NOTICE: This version of the NSF Unidata web site (archive.unidata.ucar.edu) is no longer being updated.
Current content can be found at unidata.ucar.edu.

To learn about what's going on, see About the Archive Site.

Re: [netcdfgroup] File with large number of variables

Hi Dani,

If you are really interesting in the program efficiency then HDF5 API should be 
considered.
NetCDF4 API is actually a wrapper on top of HDF5 API providing interface 
familiar for NetCDF users.
NetCDF4 provides "simpler" interface in one respect: the user doesn't worry to 
close objects opened or created earlier in the program. And this comes with a 
price: NetCDF API must keep in memory the whole file structure. That's why 
NetCDF API works much slower (and takes much more memory) than HDF5 API on 
files with complex structure.
I have replaced NetCDF code with HDF5 in your example.
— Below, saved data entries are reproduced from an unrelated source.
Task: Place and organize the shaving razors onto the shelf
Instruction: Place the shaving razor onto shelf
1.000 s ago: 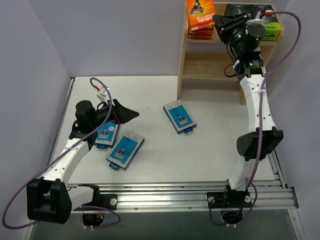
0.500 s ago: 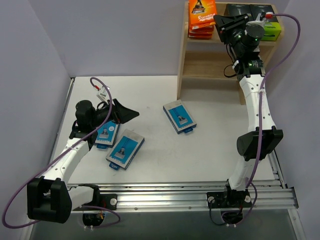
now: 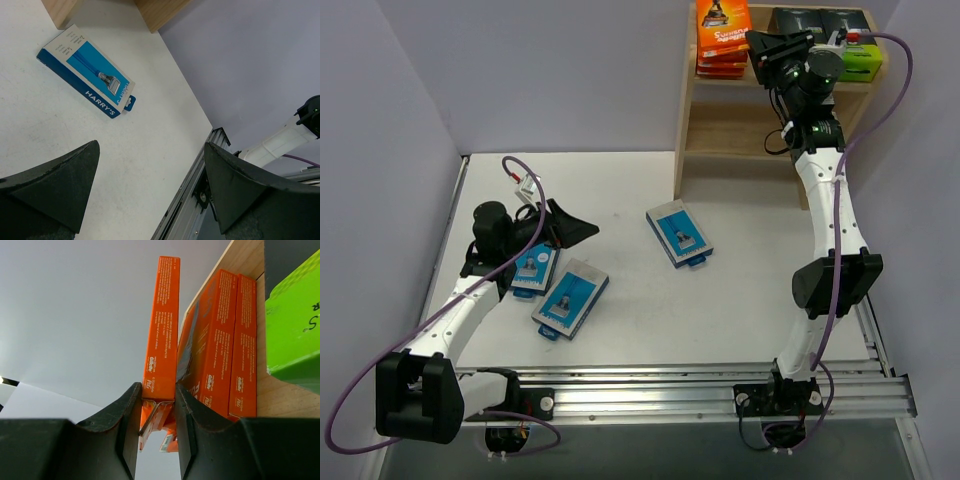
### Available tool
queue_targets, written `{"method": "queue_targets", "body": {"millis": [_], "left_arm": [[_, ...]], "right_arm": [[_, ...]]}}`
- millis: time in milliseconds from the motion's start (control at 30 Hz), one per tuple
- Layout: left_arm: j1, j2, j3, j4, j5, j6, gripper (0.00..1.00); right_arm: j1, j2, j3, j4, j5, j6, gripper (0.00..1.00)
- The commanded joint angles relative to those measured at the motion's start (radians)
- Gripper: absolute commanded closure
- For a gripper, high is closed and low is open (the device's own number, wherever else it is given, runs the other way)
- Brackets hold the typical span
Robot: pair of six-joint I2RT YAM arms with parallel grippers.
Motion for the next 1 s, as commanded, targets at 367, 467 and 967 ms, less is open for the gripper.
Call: {"method": "queue_targets", "body": {"millis": [367, 467, 967], "left_arm": [[0.003, 0.000, 0.002, 0.043, 0.016, 0.002, 0.06], [0.003, 0.000, 0.002, 0.043, 0.015, 0.002, 0.06], [0.003, 0.000, 0.002, 0.046, 0.016, 0.002, 0.06]], "right_arm": [[0.003, -0.005, -0.008, 0.102, 0.013, 0.012, 0.58], [0.003, -0.008, -0.012, 0.106, 0.016, 0.011, 0.57], [0.003, -0.025, -0.012, 0.098, 0.007, -0.008, 0.50]]}}
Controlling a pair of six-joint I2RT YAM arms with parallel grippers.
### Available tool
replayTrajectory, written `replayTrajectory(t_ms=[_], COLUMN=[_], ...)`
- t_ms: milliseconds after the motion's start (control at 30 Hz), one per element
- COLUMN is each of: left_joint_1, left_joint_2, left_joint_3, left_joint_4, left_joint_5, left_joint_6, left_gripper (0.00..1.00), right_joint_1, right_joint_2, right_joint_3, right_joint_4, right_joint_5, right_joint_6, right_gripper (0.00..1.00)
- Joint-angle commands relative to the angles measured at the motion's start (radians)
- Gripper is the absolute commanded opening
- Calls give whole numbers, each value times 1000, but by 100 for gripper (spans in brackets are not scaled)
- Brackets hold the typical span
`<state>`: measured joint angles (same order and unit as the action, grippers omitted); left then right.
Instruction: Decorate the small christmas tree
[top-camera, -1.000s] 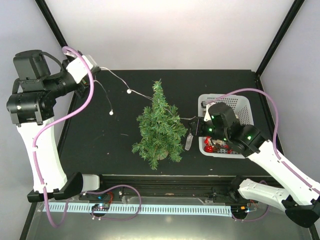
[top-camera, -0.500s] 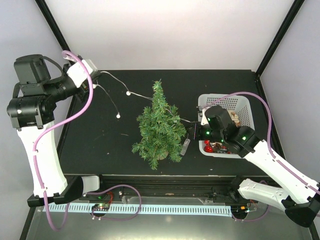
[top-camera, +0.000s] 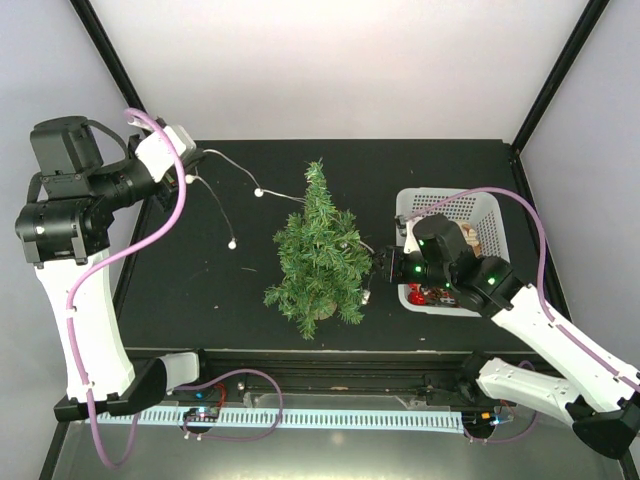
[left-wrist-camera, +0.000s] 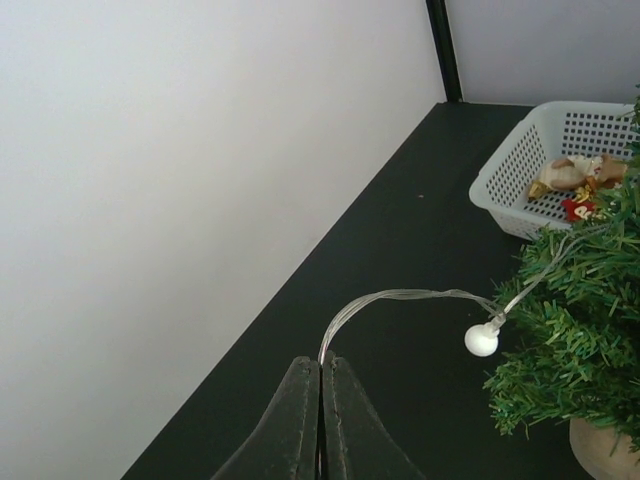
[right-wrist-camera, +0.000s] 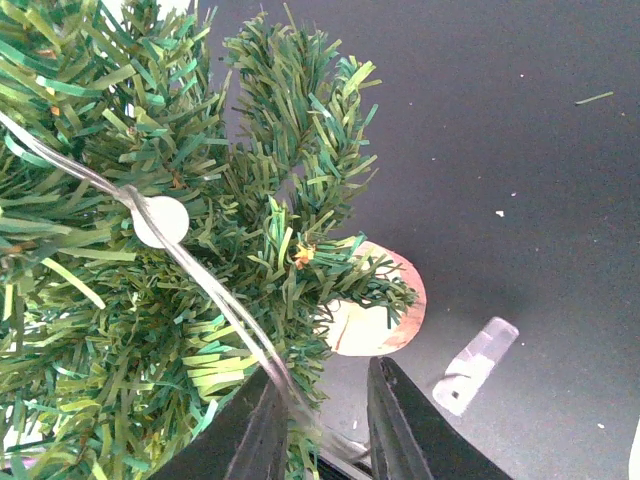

The resulting code is 
shorter and it will run much faster: please try.

Regards,
Sergei

-----Original Message-----
From: netcdfgroup-bounces@xxxxxxxxxxxxxxxx 
[mailto:netcdfgroup-bounces@xxxxxxxxxxxxxxxx] On Behalf Of Dani
Sent: 03 May 2010 10:41
To: Ed Hartnett
Cc: netcdfgroup@xxxxxxxxxxxxxxxx
Subject: Re: [netcdfgroup] File with large number of variables


Setting the cache to 0 has solved the problem on the definition of the
file. Thanks a lot.

Unfortunately, I'm still not able to write efficiently to the file I
just created. It looks like every call to nc_put_vara takes memory
that is not released.

I attach a code snippet to illustrate this. It is very clear when
executing with num_var = 100 (makes the test faster),
num_elements_var=10000 and buffer_size=1.
If I increase buffer_size the problem is less obvious but it's still
there (set buffer_size = 10 and increase num_elemements_var=100000).
Does not seem to be related to num_var this time but the number of
times nc_put_vara is called.

Any ideas?

Thanks in advance,

Dani


On Fri, Apr 30, 2010 at 8:26 PM, Ed Hartnett <ed@xxxxxxxxxxxxxxxx> wrote:
> Dani <pressec@xxxxxxxxx> writes:
>
>> Hi,
>> I have to write and read data to/from a netcdf file that has 750
>> variables, all of them using unlimited dimensions (only one per
>> variable, some dimensions shared) and 10 fixed dimensions.
>>
>> I have use netcdf-4 (because of the multiple unlimited dimensions
>> requirement) and C API.
>>
>> I'm making some prototyping on my development machine (Linux 2GB RAM)
>> and found several performance issues that I hope someone can help me
>> fix/understand:
>>
>> (1) when i create a file and try to define 1000 variables (all int)
>> and a single shared unlimited dimension, the process takes all
>> available RAM (swap included) and fails with "Error (data:def closed)
>> -- HDF error" after a (long)while.
>>
>> If I do the same closing and opening the file again every 10 or 100
>> new definitions, it works fine.  I can bypass this by creating the
>> file once (ncgen) and using a copy of it on every new file, but I
>> would prefer not to. Why does creating the variables take that much
>> memory?
>
> When you create a netCDF variable, HDF5 allocates a buffer for that
> variable. The default size of the buffer is 1 MB.
>
> I have reproduced your problem, but it can be solved be explicitly
> setting the buffer size for each variable to a lower value. I have
> checked in my tests in libsrc4/tst_vars3.c, but here's the part with the
> cache setting:
>
>      for (v = 0; v < NUM_VARS; v++)
>      {
>         sprintf(var_name, "var_%d", v);
>         if (nc_def_var(ncid, var_name, NC_INT, 1, &dimid, &varid)) ERR_RET;
>         if (nc_set_var_chunk_cache(ncid, varid, 0, 0, 0.75)) ERR_RET;
>      }
>
> Note the call to nc_set_var_chunk_cache(), right after the call to
> nc_def_var.
>
> When I take this line out, I get a serious slowdown around 4000
> variables. (I have more memory available than you do.)
>
> But when I add the call to set_var_chunk_cache(), setting the chunk
> cache to zero, then there is no slowdown, even for 10,000 variables.
>
> Thanks,
>
> Ed
> --
> Ed Hartnett  -- ed@xxxxxxxxxxxxxxxx
>


Click https://www.mailcontrol.com/sr/wQw0zmjPoHdJTZGyOCrrhg==  to report this 
email as spam.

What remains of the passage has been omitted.